Die Älteren unter uns können sich vielleicht noch vage erinnern: Der Zeitungskauf und die ausgiebige Lektüre des umfangreichen Stellenmarktes war samstägliche Routine, Zeugnisse mussten dutzendfach kopiert, Portraitfotos im Passbildformat nachbestellt, Unterlagen eingetütet und zur Post gebracht werden. Was vor 20 Jahren vielleicht noch gang und gäbe war, wird vom frischgebackenen Abiturienten oder dem stellensuchenden Jungakademiker von heute nur mitleidig belächelt. Denn auch die Welt der Stellenausschreibung, der Jobsuche und der Bewerbung ist natürlich längst im digitalen Hier und Jetzt angekommen. Auch wenn es vereinzelt immer noch stellenanbietende, analog tickende Unternehmensdinos gibt, die Digitalisierung dominiert doch längst den Prozess. Die Zeiten, in denen die Frage nach der richtigen Farbe der Bewerbungsmappe von „Experten“ zum mitentscheidenden Kriterium bei der Stellenbesetzung stilisiert wurde, sind passe. Genauso, wie auch die unzähligen Stapel papiergewordener Bewerberleben auf den Schreibtischen der Personalsachbearbeiter weitestgehend Geschichte sind.
Eintüten war mal
Wer heute eine Stelle sucht, geht nicht an den Kiosk, sondern ins Netz. Er oder sie legt ein Suchprofil bei einem Stellenportal an, hinterlegt einen Lebenslauf, bestellt den nach persönlichen Präferenzen konfigurierten Jobnewsletter, oder besucht direkt die Website der favorisierten Unternehmen. Nichts einfacher als das und unterdessen alles Routine, so wie sich auch schon einige Bewerbergenerationen längst daran gewöhnt haben, Online-Formulare auf Karriereseiten auszufüllen und Bewerbungsunterlagen in Form einer pdf zu verschicken. Denn laut einer 2016 erschienenen Studie schreiben 90 Prozent der großen deutschen Unternehmen ihre freien Stellen auf der Firmenwebsite aus und sieben von zehn Stellenanzeigen werden auf Jobbörsen im Internet veröffentlicht.
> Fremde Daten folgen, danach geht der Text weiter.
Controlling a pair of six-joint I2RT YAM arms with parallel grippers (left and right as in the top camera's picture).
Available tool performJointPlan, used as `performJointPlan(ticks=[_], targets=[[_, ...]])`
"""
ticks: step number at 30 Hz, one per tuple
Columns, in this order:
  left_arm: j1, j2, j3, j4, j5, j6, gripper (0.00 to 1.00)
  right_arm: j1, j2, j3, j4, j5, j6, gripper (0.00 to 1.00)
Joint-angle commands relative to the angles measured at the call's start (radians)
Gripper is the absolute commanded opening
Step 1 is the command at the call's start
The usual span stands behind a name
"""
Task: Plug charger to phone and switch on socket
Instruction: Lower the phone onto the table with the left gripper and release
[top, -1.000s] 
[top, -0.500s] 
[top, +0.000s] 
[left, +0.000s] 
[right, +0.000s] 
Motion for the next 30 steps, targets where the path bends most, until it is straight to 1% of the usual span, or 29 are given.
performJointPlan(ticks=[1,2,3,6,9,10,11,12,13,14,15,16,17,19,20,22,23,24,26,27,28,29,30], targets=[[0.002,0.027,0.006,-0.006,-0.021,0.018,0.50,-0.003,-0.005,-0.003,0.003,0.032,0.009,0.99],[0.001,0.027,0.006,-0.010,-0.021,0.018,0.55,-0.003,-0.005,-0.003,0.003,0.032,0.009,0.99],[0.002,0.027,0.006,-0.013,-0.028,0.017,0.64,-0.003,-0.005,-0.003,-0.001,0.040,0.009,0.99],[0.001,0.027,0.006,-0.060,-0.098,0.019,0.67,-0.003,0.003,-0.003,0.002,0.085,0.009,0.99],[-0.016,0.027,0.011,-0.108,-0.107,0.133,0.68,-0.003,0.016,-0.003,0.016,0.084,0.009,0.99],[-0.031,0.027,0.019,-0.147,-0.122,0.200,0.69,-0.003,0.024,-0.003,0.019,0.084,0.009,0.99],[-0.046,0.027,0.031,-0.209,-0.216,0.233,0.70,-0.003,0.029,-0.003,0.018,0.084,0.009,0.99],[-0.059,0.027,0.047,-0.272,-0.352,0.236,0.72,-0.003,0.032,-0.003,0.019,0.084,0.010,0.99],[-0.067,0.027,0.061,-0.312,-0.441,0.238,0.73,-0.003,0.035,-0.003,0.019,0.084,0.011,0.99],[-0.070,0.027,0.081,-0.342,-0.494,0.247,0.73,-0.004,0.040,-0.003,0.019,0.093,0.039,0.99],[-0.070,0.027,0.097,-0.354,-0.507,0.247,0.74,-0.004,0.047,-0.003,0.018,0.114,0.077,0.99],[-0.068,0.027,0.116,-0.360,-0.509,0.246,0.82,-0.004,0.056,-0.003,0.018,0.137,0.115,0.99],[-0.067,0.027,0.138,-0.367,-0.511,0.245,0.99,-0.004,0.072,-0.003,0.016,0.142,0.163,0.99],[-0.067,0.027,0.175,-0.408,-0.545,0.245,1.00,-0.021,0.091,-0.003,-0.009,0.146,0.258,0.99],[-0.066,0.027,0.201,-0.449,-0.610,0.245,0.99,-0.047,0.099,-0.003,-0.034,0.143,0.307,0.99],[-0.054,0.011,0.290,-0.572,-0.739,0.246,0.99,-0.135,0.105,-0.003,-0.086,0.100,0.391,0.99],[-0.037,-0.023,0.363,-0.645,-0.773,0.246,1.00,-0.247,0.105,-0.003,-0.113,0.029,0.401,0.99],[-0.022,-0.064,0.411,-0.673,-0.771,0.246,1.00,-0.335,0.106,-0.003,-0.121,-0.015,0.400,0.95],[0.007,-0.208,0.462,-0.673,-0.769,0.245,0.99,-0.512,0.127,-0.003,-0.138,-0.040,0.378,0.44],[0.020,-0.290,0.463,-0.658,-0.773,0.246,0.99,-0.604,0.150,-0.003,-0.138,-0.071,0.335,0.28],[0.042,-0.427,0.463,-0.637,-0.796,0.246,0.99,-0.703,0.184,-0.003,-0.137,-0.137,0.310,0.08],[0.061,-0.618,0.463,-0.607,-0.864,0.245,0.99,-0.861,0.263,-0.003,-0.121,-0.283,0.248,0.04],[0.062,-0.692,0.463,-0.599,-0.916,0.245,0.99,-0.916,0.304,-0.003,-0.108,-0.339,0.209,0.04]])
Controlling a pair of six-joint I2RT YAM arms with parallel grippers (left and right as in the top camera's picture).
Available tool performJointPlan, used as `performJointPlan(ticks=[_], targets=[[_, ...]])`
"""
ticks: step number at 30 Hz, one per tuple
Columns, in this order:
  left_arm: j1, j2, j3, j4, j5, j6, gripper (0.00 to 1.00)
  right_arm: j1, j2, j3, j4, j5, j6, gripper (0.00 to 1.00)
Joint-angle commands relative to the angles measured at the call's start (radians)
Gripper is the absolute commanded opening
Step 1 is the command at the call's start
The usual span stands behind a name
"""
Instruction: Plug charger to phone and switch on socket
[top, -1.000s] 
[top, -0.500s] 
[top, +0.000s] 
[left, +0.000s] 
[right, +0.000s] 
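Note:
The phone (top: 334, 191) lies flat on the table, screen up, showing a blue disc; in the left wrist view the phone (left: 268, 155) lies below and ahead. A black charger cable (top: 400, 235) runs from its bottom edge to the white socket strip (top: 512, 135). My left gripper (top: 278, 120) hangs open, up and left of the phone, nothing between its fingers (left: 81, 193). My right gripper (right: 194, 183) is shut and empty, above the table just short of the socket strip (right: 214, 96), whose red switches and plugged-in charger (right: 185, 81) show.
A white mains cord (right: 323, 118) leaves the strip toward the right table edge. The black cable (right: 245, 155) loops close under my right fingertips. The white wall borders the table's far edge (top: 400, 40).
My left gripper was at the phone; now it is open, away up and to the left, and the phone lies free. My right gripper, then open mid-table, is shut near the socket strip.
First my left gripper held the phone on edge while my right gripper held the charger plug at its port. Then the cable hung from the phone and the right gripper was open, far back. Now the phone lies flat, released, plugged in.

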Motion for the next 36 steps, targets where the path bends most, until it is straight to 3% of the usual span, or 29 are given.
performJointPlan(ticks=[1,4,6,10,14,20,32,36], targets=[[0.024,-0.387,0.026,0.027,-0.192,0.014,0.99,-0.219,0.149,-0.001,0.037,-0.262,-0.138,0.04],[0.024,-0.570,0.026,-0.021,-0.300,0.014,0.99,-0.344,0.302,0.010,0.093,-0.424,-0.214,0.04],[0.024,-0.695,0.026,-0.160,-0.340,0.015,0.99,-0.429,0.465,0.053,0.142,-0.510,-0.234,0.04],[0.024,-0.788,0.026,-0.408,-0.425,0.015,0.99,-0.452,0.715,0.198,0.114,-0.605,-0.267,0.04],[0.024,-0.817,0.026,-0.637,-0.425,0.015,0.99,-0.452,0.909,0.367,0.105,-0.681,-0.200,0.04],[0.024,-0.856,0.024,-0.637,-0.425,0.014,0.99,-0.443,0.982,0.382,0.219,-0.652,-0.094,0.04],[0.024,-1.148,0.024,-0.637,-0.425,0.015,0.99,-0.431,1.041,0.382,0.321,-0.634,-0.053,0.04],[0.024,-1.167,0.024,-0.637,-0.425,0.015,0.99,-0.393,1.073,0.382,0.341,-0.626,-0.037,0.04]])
Was jenseits der Digitalisierung nach wie vor Gültigkeit hat, sind grundlegende inhaltliche und auch formale Anforderungen an das, was als persönliche Visitenkarte beim zukünftigen Arbeitgeber Eindruck hinterlassen soll.
Gezieltes Netzwerken
Was sich in einigen Bereichen allerdings geändert hat, sind die Verhältnisse auf dem Arbeitsmarkt. Viele Unternehmen setzen in Zeiten eines intensiven Wettbewerbs um Fach- und Nachwuchskräfte schon längst nicht mehr ausschließlich darauf, dass sich die richtigen Bewerber – motiviert durch pfiffige Anzeigen oder hippe Arbeitgebervideos – schon melden werden. Ganz im Gegenteil, sie werden aktiv und machen sich auf die Suche nach ihrem Wunschkandidaten. Und wo genau tun sie das? Natürlich, in sozialen Netzwerken und hier allen voran bei Xing und Linkedin. Denn nirgendwo sonst sind persönliche, besetzungsrelevante Basisinformationen leichter zu bekommen als dort. Schulische Ausbildung, akademischer Hintergrund, berufliche Erfahrungen, Positionen, Funktionen, ehemalige Arbeitgeber, Dauer der Beschäftigungen und, und, und … . Was dem Einen als ergiebiger Pool potenzieller Mitarbeiter willkommen ist, wird von unzähligen Stellensuchenden oder grundsätzlich wechselwilligen Arbeitnehmern gezielt genutzt. Sie legen ein aussagekräftiges Profil an, werden Mitglied in themenspezifischen oder regional fokussierten Gruppen, beteiligen sich rege an Diskussionen, teilen Beiträge, die für andere Experten von Interesse sein könnten und arbeiten intensiv am Aufbau ihres Netzwerkes. Wenn man so will, präsentieren sie sich auf einer Art virtuellem Laufsteg, um von potenziellen Arbeitgebern wahrgenommen und im Idealfall direkt kontaktiert zu werden. Man kommt sich entgegen.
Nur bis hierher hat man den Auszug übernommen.